━━━ DATA SHOWN ━━━
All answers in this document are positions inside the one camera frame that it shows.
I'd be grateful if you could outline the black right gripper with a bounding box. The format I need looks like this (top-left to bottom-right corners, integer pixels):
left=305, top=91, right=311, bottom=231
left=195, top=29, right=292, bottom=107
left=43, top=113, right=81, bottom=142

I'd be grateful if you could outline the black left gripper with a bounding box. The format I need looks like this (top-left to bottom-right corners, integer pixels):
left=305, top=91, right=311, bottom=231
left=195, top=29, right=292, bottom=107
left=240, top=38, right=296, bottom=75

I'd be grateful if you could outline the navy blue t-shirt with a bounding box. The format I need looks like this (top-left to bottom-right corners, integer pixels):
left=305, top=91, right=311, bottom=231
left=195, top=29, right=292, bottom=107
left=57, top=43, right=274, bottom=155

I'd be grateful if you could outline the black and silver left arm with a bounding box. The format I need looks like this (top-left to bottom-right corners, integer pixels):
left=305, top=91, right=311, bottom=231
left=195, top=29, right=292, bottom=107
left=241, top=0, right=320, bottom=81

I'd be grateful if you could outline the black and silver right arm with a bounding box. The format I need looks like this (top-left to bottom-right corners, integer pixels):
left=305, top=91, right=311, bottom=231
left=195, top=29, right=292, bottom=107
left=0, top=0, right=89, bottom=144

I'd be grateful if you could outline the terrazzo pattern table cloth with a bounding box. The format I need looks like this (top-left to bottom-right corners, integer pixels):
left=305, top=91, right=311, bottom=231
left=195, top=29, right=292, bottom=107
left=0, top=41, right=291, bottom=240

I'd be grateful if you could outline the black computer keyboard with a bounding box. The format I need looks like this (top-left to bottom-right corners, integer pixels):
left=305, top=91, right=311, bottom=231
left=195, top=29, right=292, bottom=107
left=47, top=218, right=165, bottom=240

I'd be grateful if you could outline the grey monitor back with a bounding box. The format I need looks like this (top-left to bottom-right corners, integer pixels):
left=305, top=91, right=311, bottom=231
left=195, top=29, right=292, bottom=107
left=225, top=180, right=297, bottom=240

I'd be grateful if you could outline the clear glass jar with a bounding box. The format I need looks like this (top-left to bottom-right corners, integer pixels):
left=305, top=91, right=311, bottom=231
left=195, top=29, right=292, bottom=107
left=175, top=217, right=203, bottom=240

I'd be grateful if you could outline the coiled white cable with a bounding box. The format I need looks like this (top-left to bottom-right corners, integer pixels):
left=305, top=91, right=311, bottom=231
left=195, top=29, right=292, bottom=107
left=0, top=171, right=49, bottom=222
━━━
> **EXERCISE BRIEF**: Go through the entries and return each line where the word "need" occurs.

> **YOUR RESPONSE**:
I'd be grateful if you could outline the black right gripper with a bounding box. The format I need looks like this (top-left to bottom-right corners, integer pixels):
I'd be grateful if you could outline the black left gripper with a bounding box. The format I need looks like this (top-left to bottom-right corners, integer pixels):
I'd be grateful if you could outline the navy blue t-shirt with a bounding box. The format I need looks like this (top-left to bottom-right corners, integer pixels):
I'd be grateful if you could outline the black and silver left arm with a bounding box. The format I need looks like this (top-left to bottom-right corners, integer pixels):
I'd be grateful if you could outline the black and silver right arm with a bounding box. The format I need looks like this (top-left to bottom-right corners, integer pixels):
I'd be grateful if you could outline the terrazzo pattern table cloth with a bounding box. The format I need looks like this (top-left to bottom-right corners, integer pixels):
I'd be grateful if you could outline the black computer keyboard with a bounding box. The format I need looks like this (top-left to bottom-right corners, integer pixels):
I'd be grateful if you could outline the grey monitor back with a bounding box. The format I need looks like this (top-left to bottom-right corners, integer pixels):
I'd be grateful if you could outline the clear glass jar with a bounding box. The format I need looks like this (top-left to bottom-right corners, integer pixels):
I'd be grateful if you could outline the coiled white cable with a bounding box. The format I need looks like this (top-left to bottom-right corners, integer pixels):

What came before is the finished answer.